Orphan Wisdom
Orphans are not people who have no parents. They are people who don’t know their parents, who cannot go to them from here. Mine is a culture built upon the ruthless foundation of mass migration. It is now a culture of people unable to say who their people are, a culture of sorts, a culture in spite of itself. In that way we are, relentlessly, orphans. Being an orphan culture is not disqualification. It does not mean that we have no wisdom. But wisdom is being confused in our time with information, with opinion, with personal experience.

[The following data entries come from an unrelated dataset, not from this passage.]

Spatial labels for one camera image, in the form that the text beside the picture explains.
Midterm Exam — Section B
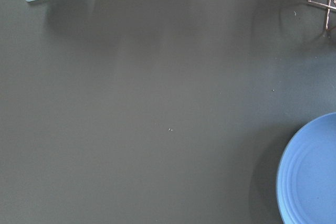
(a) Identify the blue plate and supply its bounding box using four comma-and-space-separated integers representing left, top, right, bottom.
276, 113, 335, 223

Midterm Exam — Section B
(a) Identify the copper wire bottle rack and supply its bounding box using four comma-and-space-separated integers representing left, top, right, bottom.
307, 0, 336, 33

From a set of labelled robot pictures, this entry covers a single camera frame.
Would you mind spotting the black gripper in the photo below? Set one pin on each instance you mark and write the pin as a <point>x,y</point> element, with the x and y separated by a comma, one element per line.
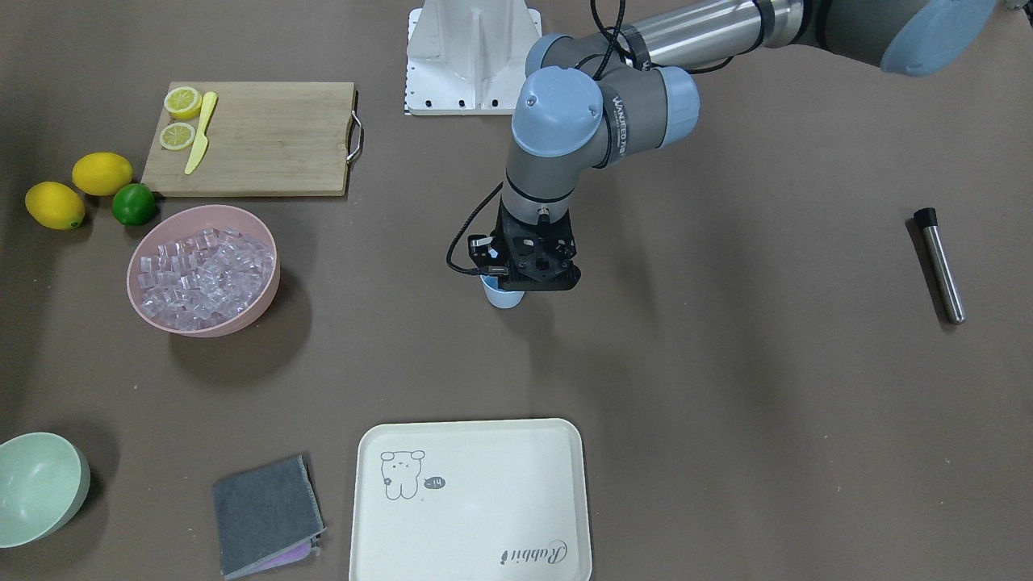
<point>481,247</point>

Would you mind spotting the steel muddler black tip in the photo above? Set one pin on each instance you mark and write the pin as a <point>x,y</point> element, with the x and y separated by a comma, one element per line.
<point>926,220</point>

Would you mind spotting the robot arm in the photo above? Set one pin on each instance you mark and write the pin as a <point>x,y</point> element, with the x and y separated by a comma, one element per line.
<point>588,103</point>

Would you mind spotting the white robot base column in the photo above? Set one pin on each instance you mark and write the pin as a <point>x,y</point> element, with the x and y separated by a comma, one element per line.
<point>468,57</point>

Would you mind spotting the blue plastic cup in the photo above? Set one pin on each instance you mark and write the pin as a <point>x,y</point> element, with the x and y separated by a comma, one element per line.
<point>499,297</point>

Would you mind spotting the pink bowl of ice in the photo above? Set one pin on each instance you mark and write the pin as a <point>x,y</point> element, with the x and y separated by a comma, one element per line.
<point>204,272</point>

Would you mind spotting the cream rabbit tray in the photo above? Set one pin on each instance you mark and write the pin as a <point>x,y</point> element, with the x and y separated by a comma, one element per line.
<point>471,500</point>

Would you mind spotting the wooden cutting board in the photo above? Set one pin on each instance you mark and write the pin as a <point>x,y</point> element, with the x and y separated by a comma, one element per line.
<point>265,139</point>

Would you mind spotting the yellow plastic knife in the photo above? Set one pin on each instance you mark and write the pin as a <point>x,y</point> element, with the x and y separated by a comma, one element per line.
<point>201,141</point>

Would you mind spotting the grey folded cloth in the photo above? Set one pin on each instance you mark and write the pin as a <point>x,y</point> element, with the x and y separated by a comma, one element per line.
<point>266,518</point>

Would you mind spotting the lemon slice lower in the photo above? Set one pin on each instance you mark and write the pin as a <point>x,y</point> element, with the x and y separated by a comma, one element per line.
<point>177,136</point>

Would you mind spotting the lemon slice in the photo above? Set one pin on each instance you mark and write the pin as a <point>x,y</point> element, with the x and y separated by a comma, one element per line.
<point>183,103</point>
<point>177,136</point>

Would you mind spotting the lemon slice upper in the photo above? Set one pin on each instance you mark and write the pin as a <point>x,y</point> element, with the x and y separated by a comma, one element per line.
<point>183,103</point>

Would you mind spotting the green lime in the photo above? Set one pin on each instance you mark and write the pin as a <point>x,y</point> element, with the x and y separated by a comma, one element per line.
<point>134,204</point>

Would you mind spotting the yellow lemon far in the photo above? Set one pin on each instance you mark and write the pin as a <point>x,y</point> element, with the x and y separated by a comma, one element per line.
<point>102,173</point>

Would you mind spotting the yellow lemon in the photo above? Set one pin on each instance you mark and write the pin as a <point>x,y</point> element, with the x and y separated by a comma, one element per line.
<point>102,173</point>
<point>55,206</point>

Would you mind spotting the yellow lemon near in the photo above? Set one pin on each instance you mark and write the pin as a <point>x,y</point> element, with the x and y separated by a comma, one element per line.
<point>55,206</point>

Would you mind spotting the mint green bowl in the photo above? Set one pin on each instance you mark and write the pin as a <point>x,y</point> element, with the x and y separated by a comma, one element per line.
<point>44,482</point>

Not knowing where you are from is not the same thing as being from nowhere. But it does mean that there is work of all kinds to be done. It could be that the only way for successful refugees to make a culture from their flight is to first be faithful witnesses to the poverty of their origins, to what their ancestry now asks of them, instead of what it might have fated them to be. Our culture, if a culture it can be called, or all those things we have instead of a culture, has come to a time of savage despair, it seems. We’ve surrounded ourselves with the debris of refugeehood, to fill the hollow of orphanhood. We have become a danger to ourselves, and a menace to all who will come after us, and to the world. We abandon our dead to make our way, and we are mostly singular people. We might now be artificially intelligent, the twilight of our ancestors’ dream.
An orphan wisdom might be the only culture-making thing we can rightly, honourably or faithfully claim. There is immense grief in knowing this well and going towards it anyway. That grief could be our way of working now, our labour. It could be our beauty, too.
In an information-drunk culture like our own, knowledge must be the life-tested skill of gathering what is needed, truly needed, without killing life by getting what we want. Wisdom is endorsed by the ages, yes, but it is crafted, curated and called to account by the travails and torments and temper of this very time.
Orphan Wisdom is located on the present and ancestral homeland and unceded territory of the Omàmìwininì: Algonquin People.